Before I heard this song, I was convinced that Nada Surf was this really lite indie band. The only other material of theirs I’d come across was the (admittedly great) cover of Orchestral Manoeuvres In The Dark’s ‘If You Leave’, which like many of our pre-University music choices, was informed by the whims of music director from The O.C. Fair enough, I’m not going to claim that I was a cool enough 9 year old to have totally vibed on ‘Popular’ when it became a stratospheric summer anthem in the States in ’96. But let me tell you, sonny, that even now, it’s a right good kick in the backside. From those opening minor notes ringing out from Matthew Caws’ distorted guitar through to the hilariously accurate lyrics themselves, this may actually be the ultimate companion piece to being a teenager even if it’s not as abrasive as all that Incubus and Nirvana that I was using as an outlet.

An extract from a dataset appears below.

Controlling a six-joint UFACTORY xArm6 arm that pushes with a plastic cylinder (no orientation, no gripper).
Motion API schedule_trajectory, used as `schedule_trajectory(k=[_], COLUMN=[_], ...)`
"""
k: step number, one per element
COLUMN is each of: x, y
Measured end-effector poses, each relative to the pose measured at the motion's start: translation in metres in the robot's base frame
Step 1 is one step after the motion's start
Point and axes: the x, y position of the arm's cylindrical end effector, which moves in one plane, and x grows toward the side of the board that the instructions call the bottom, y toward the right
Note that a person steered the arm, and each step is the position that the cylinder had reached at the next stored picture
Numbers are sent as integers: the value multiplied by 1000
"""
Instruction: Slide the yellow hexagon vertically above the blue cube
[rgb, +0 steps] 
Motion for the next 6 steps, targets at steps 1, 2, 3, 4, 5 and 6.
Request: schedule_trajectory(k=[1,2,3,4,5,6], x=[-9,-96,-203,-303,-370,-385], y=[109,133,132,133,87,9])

It’s surprising that ‘Popular’ ever became popular, primarily because it utilises a highly underrated form of performance that comes off a bit like musical beat poetry. It’s the kind of thing that the recently deceased Gil Scott-Heron excelled at, but it’s risky as all hell; if you get it wrong, there’s a very good chance you’ll end up looking completely talentless. But as I have subsequently learned, Nada Surf are a pretty intelligent band, and what they lack in form they make up for with perfect depictions of the adolescent American condition. Caws’ increasingly hysterical guide for how to break up with teenage boys seemingly pays absolutely no attention to the accompanying instruments, but repeated listens will make obvious the way that they jack up the volume and intensity as he reaches breaking point before each chorus. Formulated madness is a brilliant thing, especially when your bass player has dreadlocks.
If you’d never seen a John Hughes film, you could get the entire gist of his greatest teen movies wrapped up in these three verses. From going steady to breaking hearts without making a big scene to how to brush your hair, it’s an absolutely perfect delineation of how earth-shatteringly important stupid things seem to be when you’re young. Also, from the murmured disaffected party voices at the beginning through to the crunching chorus itself, this seems to me like the perfect companion to Weezer’s ‘Undone (The Sweater Song)’. It’s middle America at its best, and you don’t need to possess any kind of higher-order meaning to adore this tune. It’s like Odelay-era Beck meeting Eels at a thrift store and fighting over the last flannel shirt. How could the results not be incredible?